Starting with the understanding that MAiD would be available only to people in the terminal stage of their lives who were also suffering unbearable physical pain, and only when they initiated the discussion themselves, we are now in a place where it is, or would soon be, available to the following categories of people as well:

  • Infants between 0 t o 1 year in age (who cannot ‘consent to’, let alone ‘request’, MAiD)
  • ‘Mature minors’ (although they cannot be tried as adults on criminal charges, presumably because their mental faculties are not fully developed, they are deemed capable of making a decision, on their own, to end their lives).
  • People suffering from mental illness (which the government-administered system may have failed to provide adequate relief from),
  • People with disabilities (which also the government-run programs may have failed to provide adequate support for),
  • People whose natural death is not reasonably foreseeable, but who fall in any of the above categories,
  • People who have provided advance consent for MAiD, in anticipation of losing the control over their faculties such that they may not be able to provide consent later,
  • Newly arrived immigrants (economic or family class), refugees, holders of work permit,
  • Those who are in Canada on a Temporary Residence Permit, as well as
  • People whose application for Temporary Residence Permit has been rejected, and
  • People who, in the opinion of the concerned doctor, should consider MAiD when the people themselves have not brought up the subject on their own.

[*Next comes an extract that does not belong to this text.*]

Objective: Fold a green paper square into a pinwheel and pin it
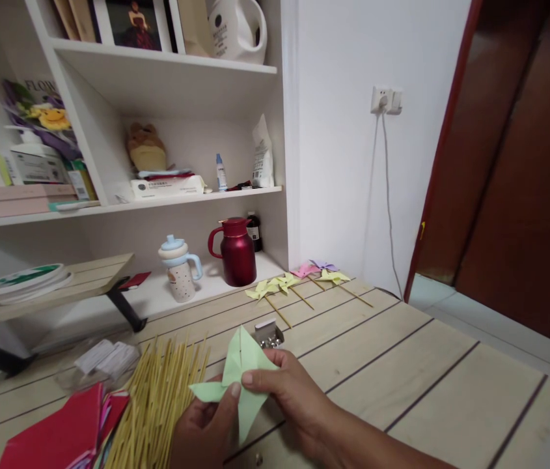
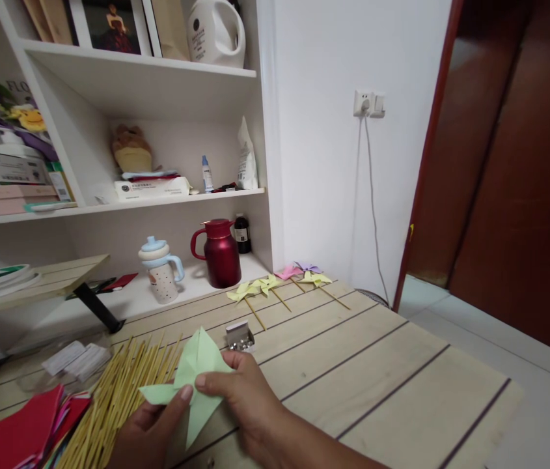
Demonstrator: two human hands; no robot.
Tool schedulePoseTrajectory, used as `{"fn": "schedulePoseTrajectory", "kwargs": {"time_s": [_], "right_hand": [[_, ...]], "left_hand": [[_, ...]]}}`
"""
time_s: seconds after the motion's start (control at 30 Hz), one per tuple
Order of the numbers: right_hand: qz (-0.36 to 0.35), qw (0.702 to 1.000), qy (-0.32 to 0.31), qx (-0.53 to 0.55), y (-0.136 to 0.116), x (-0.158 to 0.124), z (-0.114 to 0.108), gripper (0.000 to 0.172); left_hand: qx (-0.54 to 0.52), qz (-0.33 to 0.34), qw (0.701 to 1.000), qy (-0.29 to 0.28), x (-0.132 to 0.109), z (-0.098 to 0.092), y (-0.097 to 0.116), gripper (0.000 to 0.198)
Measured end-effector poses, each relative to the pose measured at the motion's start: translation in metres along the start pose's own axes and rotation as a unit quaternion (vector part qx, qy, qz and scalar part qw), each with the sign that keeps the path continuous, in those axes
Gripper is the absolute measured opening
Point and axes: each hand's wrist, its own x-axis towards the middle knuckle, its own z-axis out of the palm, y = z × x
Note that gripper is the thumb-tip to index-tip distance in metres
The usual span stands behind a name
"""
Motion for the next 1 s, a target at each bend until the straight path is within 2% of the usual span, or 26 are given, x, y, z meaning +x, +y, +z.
{"fn": "schedulePoseTrajectory", "kwargs": {"time_s": [0.13, 0.23, 0.3, 0.37, 0.47, 0.5, 0.57, 0.63, 0.7, 0.77, 0.9, 1.0], "right_hand": [[0.007, 1.000, -0.004, 0.003, 0.003, -0.002, 0.001, 0.045], [0.003, 0.999, -0.037, 0.007, 0.003, -0.003, 0.002, 0.044], [-0.019, 0.998, -0.066, 0.002, 0.002, -0.001, 0.001, 0.036], [-0.055, 0.996, -0.074, 0.000, 0.000, 0.003, -0.001, 0.029], [-0.070, 0.996, -0.055, 0.004, -0.005, 0.012, -0.008, 0.036], [-0.066, 0.996, -0.052, 0.000, -0.006, 0.014, -0.010, 0.037], [-0.063, 0.996, -0.053, -0.020, -0.009, 0.017, -0.012, 0.035], [-0.066, 0.995, -0.062, -0.039, -0.011, 0.016, -0.011, 0.034], [-0.073, 0.993, -0.073, -0.053, -0.012, 0.014, -0.008, 0.033], [-0.089, 0.990, -0.084, -0.067, -0.011, 0.011, -0.005, 0.030], [-0.102, 0.985, -0.102, -0.098, -0.008, 0.005, 0.000, 0.025], [-0.100, 0.979, -0.116, -0.134, -0.007, 0.002, 0.000, 0.019]], "left_hand": [[0.079, 0.009, 0.997, -0.012, -0.002, -0.002, 0.005, 0.025], [0.126, 0.039, 0.991, 0.032, -0.006, 0.001, 0.009, 0.023], [0.139, 0.053, 0.987, 0.059, -0.007, 0.001, 0.011, 0.023], [0.160, 0.062, 0.983, 0.061, -0.003, -0.004, 0.014, 0.025], [0.185, 0.095, 0.978, 0.035, 0.009, -0.023, 0.014, 0.023], [0.208, 0.133, 0.969, 0.001, 0.014, -0.030, 0.011, 0.021], [0.268, 0.245, 0.932, 0.009, 0.023, -0.042, 0.002, 0.020], [0.286, 0.355, 0.889, 0.046, 0.027, -0.047, -0.010, 0.028], [0.287, 0.383, 0.876, 0.067, 0.026, -0.044, -0.018, 0.030], [0.254, 0.352, 0.898, 0.068, 0.019, -0.036, -0.019, 0.030], [0.137, 0.226, 0.964, 0.026, 0.003, -0.025, 0.001, 0.032], [0.100, 0.145, 0.984, -0.023, -0.001, -0.023, 0.013, 0.029]]}}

At this point, it is natural to wonder what other categories of people might be added to the above list. It is also equally natural to envisage certain people – old or otherwise fragile – avoiding a visit to the doctor for a serious medical need, fearing that they may be offered death instead of treatment. In a perverse way, this may achieve the goal of ‘preventing our healthcare system from being overwhelmed’, which has been the overriding goal for the duration of the Covid era. This prospect is disappointing but not surprising, seeing that our healthcare system lost sight long ago of its goal of providing timely healthcare.


From my experience, it is very difficult – if not impossible – to inject philosophical arguments in a public debate in Canada. This is partly because of the extremely deep tribal divisions, along the lines of political affiliation, that I have discussed at length in my earlier article ‘Structural Dysfunction’. Moreover, as I have pointed out earlier, we have lost sight of the fact that the courts are merely meant to interpret the law (which I understand to mean that they are there to clear up any ambiguity in law, or step in when the rights of two parties are in conflict), and the laws themselves are supposed to be a reflection of the will of the people. But we are on a trajectory where the courts, obsessed with the rights of the individual, have lost sight of what is right for the society – and the political class is all too eager to fall in line with what the courts dictate. From this viewpoint, it appears to me that the tail is indeed wagging the dog.

The cruel irony here is that single-minded pursuit of ideological goals is leaving us increasingly bereft of what should be our ideals. There is no meaningful mechanism in place to find out what the people want – their role is assumed to be one consisting of accepting meekly what is meted out to them by those holding the levers of power. In word, this is not democratic functioning, and therefore it won’t end well for us as a society.